**WORK INSTRUCTIONS**.
Report how many lines of the listing below include the word "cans". Give nothing but the number.

**DATASET EXCERPT**.
-- Opening Marker --

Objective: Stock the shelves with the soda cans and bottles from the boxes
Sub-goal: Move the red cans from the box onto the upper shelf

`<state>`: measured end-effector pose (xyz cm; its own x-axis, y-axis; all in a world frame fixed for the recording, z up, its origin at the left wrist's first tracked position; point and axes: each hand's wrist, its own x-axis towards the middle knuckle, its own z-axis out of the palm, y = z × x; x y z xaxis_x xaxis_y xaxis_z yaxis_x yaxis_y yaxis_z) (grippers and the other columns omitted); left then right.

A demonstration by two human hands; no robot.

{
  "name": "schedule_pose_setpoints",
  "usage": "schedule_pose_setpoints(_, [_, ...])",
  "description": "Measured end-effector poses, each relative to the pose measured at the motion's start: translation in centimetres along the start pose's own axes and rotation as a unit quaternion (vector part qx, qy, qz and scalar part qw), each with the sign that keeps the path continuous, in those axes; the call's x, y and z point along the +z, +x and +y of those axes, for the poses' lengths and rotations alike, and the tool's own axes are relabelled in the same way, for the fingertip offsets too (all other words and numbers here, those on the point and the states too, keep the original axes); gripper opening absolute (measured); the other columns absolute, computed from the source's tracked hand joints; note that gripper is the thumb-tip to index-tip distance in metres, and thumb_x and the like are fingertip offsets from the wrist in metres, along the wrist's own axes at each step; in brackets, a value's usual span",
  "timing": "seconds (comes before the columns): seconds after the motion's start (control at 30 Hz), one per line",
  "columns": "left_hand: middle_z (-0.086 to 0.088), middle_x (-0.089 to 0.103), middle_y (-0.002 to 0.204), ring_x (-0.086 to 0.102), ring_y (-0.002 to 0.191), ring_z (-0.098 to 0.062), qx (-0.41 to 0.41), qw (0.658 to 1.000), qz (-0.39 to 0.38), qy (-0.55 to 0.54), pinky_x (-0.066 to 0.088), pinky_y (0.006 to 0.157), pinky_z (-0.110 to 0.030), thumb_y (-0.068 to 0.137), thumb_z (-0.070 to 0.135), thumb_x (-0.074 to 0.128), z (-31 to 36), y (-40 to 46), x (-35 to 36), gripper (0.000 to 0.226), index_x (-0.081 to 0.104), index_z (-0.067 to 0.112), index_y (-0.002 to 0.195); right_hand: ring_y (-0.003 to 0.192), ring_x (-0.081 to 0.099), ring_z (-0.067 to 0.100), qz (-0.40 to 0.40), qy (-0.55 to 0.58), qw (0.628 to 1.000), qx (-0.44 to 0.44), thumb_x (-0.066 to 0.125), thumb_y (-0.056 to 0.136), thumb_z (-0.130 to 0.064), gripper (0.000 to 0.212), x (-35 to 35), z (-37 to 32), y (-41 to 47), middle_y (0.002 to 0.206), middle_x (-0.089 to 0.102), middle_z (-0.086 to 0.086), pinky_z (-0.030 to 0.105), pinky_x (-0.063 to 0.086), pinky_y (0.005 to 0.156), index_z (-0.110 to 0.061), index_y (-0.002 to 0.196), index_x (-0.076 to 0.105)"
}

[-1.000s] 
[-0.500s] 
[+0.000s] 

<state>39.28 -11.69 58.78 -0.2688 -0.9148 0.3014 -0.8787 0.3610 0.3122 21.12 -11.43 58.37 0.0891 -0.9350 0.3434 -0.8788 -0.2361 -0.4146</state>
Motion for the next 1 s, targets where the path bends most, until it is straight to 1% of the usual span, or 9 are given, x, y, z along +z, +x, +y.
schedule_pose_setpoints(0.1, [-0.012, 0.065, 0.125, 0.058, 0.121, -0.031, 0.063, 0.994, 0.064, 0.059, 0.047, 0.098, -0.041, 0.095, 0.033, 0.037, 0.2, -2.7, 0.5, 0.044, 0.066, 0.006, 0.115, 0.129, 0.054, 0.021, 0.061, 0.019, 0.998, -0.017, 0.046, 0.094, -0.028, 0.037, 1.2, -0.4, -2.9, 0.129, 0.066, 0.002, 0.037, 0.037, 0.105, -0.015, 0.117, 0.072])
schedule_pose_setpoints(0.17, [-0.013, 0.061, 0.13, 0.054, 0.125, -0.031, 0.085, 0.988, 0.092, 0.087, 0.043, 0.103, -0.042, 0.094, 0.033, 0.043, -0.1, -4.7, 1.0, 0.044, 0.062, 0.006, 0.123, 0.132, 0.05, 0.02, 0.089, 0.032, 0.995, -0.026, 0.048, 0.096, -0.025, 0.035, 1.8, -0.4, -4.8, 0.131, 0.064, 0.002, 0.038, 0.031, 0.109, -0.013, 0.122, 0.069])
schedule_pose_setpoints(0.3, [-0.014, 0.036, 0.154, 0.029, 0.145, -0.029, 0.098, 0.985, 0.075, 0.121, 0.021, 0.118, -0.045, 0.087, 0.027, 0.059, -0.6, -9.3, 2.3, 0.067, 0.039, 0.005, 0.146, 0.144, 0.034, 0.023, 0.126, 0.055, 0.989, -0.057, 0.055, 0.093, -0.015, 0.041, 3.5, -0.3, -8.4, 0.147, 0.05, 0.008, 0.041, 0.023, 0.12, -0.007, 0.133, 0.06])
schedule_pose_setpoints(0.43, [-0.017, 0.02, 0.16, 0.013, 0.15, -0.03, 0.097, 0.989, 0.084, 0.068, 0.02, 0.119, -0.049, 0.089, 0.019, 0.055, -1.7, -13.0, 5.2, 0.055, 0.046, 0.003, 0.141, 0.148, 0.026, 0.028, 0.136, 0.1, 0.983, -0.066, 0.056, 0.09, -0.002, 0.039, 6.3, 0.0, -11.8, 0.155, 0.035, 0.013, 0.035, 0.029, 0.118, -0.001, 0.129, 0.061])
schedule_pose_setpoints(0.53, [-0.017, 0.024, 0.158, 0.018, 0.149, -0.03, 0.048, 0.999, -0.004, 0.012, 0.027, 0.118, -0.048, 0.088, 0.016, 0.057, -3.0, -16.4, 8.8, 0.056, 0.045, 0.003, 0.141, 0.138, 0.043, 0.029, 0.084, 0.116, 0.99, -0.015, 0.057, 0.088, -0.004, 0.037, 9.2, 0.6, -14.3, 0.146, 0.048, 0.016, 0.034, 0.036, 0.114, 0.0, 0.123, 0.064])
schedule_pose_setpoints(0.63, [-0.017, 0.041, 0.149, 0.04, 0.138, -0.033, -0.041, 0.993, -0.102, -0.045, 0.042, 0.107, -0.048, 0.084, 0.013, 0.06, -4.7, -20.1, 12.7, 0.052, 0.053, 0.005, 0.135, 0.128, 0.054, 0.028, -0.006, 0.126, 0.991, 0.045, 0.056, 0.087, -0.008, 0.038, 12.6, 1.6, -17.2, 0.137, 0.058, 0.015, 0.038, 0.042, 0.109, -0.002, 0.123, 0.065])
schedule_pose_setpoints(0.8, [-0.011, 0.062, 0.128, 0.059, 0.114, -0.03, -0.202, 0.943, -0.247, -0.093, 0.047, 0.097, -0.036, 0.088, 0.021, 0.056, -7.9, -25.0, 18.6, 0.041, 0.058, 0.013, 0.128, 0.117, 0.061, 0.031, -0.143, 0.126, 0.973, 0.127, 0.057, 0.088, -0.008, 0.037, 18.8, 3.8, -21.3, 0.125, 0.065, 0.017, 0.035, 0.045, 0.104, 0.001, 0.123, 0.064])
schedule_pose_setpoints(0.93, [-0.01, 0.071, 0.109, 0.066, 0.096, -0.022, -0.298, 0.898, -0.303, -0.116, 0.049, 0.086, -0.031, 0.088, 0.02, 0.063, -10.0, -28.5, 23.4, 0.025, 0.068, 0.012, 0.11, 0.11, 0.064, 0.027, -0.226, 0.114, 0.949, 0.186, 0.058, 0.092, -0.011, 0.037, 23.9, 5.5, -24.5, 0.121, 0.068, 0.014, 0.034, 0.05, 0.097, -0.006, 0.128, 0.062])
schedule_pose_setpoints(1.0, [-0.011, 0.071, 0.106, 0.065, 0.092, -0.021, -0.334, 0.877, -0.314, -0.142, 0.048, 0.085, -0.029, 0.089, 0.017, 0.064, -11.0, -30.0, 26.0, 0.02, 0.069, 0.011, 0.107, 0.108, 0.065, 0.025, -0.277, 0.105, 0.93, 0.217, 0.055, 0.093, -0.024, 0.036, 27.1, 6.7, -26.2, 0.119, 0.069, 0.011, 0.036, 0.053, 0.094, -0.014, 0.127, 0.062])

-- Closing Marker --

**RESPONSE**.
2